# Instructions to follow:
Your answer must be an exact copy of all the entries.

[Data items]

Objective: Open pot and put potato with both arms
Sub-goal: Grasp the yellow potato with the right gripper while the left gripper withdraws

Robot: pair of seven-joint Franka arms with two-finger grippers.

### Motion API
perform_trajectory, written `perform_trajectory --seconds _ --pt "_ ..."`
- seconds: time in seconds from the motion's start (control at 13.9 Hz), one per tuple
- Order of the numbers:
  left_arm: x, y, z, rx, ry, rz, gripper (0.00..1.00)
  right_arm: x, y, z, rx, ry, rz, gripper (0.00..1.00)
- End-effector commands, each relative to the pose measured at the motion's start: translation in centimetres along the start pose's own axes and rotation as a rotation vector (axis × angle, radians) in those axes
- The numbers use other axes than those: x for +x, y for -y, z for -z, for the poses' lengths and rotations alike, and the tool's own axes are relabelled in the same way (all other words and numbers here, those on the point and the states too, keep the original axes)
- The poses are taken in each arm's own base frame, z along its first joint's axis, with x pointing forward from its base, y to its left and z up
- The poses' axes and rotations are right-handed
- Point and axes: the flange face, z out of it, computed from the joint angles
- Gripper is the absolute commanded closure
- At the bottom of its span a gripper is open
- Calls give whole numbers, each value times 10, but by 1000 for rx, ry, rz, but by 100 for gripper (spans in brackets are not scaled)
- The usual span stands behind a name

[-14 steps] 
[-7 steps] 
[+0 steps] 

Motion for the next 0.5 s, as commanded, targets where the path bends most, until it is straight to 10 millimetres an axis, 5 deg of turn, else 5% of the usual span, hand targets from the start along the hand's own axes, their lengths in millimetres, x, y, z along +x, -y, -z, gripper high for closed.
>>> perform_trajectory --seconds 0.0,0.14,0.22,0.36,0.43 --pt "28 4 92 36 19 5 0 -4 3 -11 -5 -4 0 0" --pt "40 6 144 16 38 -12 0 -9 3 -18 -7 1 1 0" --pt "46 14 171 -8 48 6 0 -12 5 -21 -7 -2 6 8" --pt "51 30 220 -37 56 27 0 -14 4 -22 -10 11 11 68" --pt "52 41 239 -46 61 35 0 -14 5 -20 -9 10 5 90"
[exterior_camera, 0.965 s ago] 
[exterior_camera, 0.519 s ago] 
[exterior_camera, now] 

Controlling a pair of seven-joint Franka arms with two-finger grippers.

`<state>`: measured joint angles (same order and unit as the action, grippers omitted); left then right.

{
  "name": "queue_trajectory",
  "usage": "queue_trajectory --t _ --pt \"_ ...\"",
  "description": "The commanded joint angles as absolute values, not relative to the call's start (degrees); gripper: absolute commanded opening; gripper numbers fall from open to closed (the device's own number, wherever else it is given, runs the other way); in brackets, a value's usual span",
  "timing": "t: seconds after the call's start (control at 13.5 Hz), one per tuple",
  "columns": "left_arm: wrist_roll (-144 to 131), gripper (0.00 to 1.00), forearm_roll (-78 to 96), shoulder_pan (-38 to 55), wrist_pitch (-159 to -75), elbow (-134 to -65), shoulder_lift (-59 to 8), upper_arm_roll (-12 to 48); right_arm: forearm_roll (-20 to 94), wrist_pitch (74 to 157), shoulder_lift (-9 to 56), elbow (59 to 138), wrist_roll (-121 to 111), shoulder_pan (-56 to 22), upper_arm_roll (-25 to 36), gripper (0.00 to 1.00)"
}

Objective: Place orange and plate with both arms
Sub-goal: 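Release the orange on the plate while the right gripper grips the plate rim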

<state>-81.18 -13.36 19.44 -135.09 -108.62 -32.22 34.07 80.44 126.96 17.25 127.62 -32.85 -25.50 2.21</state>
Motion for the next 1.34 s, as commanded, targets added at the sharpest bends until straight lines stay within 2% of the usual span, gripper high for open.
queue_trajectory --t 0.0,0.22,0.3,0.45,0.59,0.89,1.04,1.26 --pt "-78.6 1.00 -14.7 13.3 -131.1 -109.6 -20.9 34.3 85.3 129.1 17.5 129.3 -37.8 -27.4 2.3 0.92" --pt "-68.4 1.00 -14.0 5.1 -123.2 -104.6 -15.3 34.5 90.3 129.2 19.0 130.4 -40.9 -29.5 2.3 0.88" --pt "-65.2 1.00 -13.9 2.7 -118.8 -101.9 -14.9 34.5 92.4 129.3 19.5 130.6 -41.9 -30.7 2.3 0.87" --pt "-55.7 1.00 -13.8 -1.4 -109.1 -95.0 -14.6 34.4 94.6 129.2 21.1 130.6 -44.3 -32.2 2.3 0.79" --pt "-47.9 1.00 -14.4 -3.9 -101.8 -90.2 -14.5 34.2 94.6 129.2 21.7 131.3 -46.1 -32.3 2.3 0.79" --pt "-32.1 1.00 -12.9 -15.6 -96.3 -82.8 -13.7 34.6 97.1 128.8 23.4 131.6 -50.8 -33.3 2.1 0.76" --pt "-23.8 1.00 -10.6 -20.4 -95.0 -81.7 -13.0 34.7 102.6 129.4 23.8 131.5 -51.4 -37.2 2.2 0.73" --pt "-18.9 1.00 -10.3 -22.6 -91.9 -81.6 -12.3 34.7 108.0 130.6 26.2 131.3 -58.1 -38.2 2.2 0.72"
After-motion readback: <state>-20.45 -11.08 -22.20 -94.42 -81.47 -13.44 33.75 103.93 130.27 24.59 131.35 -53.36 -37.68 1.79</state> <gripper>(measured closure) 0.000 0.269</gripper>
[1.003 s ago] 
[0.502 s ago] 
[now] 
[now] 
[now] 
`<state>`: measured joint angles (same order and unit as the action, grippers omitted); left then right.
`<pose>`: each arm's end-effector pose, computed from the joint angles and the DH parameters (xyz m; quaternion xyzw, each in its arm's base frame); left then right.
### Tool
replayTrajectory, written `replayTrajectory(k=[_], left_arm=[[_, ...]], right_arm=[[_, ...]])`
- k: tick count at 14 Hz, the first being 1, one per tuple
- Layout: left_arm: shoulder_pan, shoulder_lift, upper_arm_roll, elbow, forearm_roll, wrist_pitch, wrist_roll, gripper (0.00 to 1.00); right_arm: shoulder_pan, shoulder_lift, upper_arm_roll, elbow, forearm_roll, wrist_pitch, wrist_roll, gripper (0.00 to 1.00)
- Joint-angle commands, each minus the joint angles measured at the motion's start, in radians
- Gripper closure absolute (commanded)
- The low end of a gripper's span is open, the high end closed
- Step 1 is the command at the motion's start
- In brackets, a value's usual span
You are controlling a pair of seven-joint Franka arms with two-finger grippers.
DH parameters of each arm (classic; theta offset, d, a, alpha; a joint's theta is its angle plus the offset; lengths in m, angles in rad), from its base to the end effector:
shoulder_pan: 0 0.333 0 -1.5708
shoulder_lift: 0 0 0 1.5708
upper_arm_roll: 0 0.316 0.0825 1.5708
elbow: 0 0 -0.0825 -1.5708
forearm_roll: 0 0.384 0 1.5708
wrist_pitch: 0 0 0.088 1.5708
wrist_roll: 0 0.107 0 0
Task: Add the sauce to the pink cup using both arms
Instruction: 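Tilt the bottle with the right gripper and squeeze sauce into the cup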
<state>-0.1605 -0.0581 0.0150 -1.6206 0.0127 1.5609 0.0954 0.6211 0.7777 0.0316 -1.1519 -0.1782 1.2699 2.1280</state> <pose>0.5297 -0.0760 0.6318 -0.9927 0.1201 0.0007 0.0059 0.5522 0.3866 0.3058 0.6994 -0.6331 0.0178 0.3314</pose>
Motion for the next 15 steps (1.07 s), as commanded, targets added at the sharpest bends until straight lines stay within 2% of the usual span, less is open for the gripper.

# Finished task:
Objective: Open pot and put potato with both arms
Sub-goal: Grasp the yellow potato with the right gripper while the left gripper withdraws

Robot: pair of seven-joint Franka arms with two-finger grippers.

### Motion API
perform_trajectory, written `perform_trajectory --seconds _ --pt "_ ..."`
- seconds: time in seconds from the motion's start (control at 13.9 Hz), one per tuple
- Order of the numbers:
  left_arm: x, y, z, rx, ry, rz, gripper (0.00..1.00)
  right_arm: x, y, z, rx, ry, rz, gripper (0.00..1.00)
- End-effector commands, each relative to the pose measured at the motion's start: translation in centimetres along the start pose's own axes and rotation as a rotation vector (axis × angle, radians) in those axes
- The numbers use other axes than those: x for +x, y for -y, z for -z, for the poses' lengths and rotations alike, and the tool's own axes are relabelled in the same way (all other words and numbers here, those on the point and the states too, keep the original axes)
- The poses are taken in each arm's own base frame, z along its first joint's axis, with x pointing forward from its base, y to its left and z up
- The poses' axes and rotations are right-handed
- Point and axes: the flange face, z out of it, computed from the joint angles
- Gripper is the absolute commanded closure
- At the bottom of its span a gripper is open
- Calls give whole numbers, each value times 10, but by 1000 for rx, ry, rz, but by 100 for gripper (spans in brackets are not scaled)
- The usual span stands behind a name

[-14 steps] 
[-7 steps] 
[+0 steps] 

Motion for the next 0.5 s, as commanded, targets where the path bends most, until it is straight to 10 millimetres an axis, 5 deg of turn, else 5% of the usual span, hand targets from the start along the hand's own axes, their lengths in millimetres, x, y, z along +x, -y, -z, gripper high for closed.
>>> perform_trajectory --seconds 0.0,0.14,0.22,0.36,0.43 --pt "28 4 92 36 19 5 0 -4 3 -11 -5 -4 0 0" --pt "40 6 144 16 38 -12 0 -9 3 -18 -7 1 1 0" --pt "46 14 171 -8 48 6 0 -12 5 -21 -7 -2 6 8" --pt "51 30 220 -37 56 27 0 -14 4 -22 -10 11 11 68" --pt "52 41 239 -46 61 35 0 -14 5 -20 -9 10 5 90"
[exterior_camera, 0.965 s ago] 
[exterior_camera, 0.519 s ago] 
[exterior_camera, now] 

Controlling a pair of seven-joint Franka arms with two-finger grippers.

`<state>`: measured joint angles (same order and unit as the action, grippers omitted); left then right.

{
  "name": "queue_trajectory",
  "usage": "queue_trajectory --t _ --pt \"_ ...\"",
  "description": "The commanded joint angles as absolute values, not relative to the call's start (degrees); gripper: absolute commanded opening; gripper numbers fall from open to closed (the device's own number, wherever else it is given, runs the other way); in brackets, a value's usual span",
  "timing": "t: seconds after the call's start (control at 13.5 Hz), one per tuple",
  "columns": "left_arm: wrist_roll (-144 to 131), gripper (0.00 to 1.00), forearm_roll (-78 to 96), shoulder_pan (-38 to 55), wrist_pitch (-159 to -75), elbow (-134 to -65), shoulder_lift (-59 to 8), upper_arm_roll (-12 to 48); right_arm: forearm_roll (-20 to 94), wrist_pitch (74 to 157), shoulder_lift (-9 to 56), elbow (59 to 138), wrist_roll (-121 to 111), shoulder_pan (-56 to 22), upper_arm_roll (-25 to 36), gripper (0.00 to 1.00)"
}

Objective: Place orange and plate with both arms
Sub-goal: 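Release the orange on the plate while the right gripper grips the plate rim
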
<state>-81.18 -13.36 19.44 -135.09 -108.62 -32.22 34.07 80.44 126.96 17.25 127.62 -32.85 -25.50 2.21</state>
Motion for the next 1.34 s, as commanded, targets added at the sharpest bends until straight lines stay within 2% of the usual span, gripper high for open.
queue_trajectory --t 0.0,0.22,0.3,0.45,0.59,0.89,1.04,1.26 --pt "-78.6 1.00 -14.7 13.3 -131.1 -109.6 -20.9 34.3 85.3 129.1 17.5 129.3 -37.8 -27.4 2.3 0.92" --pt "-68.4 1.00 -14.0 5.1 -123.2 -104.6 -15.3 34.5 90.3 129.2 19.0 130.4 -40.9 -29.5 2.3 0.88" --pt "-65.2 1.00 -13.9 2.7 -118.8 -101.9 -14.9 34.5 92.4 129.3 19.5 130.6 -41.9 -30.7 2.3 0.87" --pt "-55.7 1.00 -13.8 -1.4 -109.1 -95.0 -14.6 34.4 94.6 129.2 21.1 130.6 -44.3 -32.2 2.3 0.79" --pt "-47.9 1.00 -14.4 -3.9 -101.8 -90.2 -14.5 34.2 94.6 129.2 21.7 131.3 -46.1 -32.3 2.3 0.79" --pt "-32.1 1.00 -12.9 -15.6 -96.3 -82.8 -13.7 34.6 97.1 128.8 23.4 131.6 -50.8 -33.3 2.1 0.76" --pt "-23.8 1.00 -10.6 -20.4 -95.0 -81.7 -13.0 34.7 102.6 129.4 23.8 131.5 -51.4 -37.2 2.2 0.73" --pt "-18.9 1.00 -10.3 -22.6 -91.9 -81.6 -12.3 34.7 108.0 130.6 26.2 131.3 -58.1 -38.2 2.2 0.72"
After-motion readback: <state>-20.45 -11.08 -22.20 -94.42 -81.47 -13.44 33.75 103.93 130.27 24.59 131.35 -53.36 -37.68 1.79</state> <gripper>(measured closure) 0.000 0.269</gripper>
[1.003 s ago] 
[0.502 s ago] 
[now] 
[now] 
[now] 
`<state>`: measured joint angles (same order and unit as the action, grippers omitted); left then right.
`<pose>`: each arm's end-effector pose, computed from the joint angles and the DH parameters (xyz m; quaternion xyzw, each in its arm's base frame); left then right.
### Tool
replayTrajectory, written `replayTrajectory(k=[_], left_arm=[[_, ...]], right_arm=[[_, ...]])`
- k: tick count at 14 Hz, the first being 1, one per tuple
- Layout: left_arm: shoulder_pan, shoulder_lift, upper_arm_roll, elbow, forearm_roll, wrist_pitch, wrist_roll, gripper (0.00 to 1.00); right_arm: shoulder_pan, shoulder_lift, upper_arm_roll, elbow, forearm_roll, wrist_pitch, wrist_roll, gripper (0.00 to 1.00)
- Joint-angle commands, each minus the joint angles measured at the motion's start, in radians
- Gripper closure absolute (commanded)
- The low end of a gripper's span is open, the high end closed
- Step 1 is the command at the motion's start
- In brackets, a value's usual span
You are controlling a pair of seven-joint Franka arms with two-finger grippers.
DH parameters of each arm (classic; theta offset, d, a, alpha; a joint's theta is its angle plus the offset; lengths in m, angles in rad), from its base to the end effector:
shoulder_pan: 0 0.333 0 -1.5708
shoulder_lift: 0 0 0 1.5708
upper_arm_roll: 0 0.316 0.0825 1.5708
elbow: 0 0 -0.0825 -1.5708
forearm_roll: 0 0.384 0 1.5708
wrist_pitch: 0 0 0.088 1.5708
wrist_roll: 0 0.107 0 0
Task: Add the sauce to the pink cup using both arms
Instruction: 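Tilt the bottle with the right gripper and squeeze sauce into the cup
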<state>-0.1605 -0.0581 0.0150 -1.6206 0.0127 1.5609 0.0954 0.6211 0.7777 0.0316 -1.1519 -0.1782 1.2699 2.1280</state> <pose>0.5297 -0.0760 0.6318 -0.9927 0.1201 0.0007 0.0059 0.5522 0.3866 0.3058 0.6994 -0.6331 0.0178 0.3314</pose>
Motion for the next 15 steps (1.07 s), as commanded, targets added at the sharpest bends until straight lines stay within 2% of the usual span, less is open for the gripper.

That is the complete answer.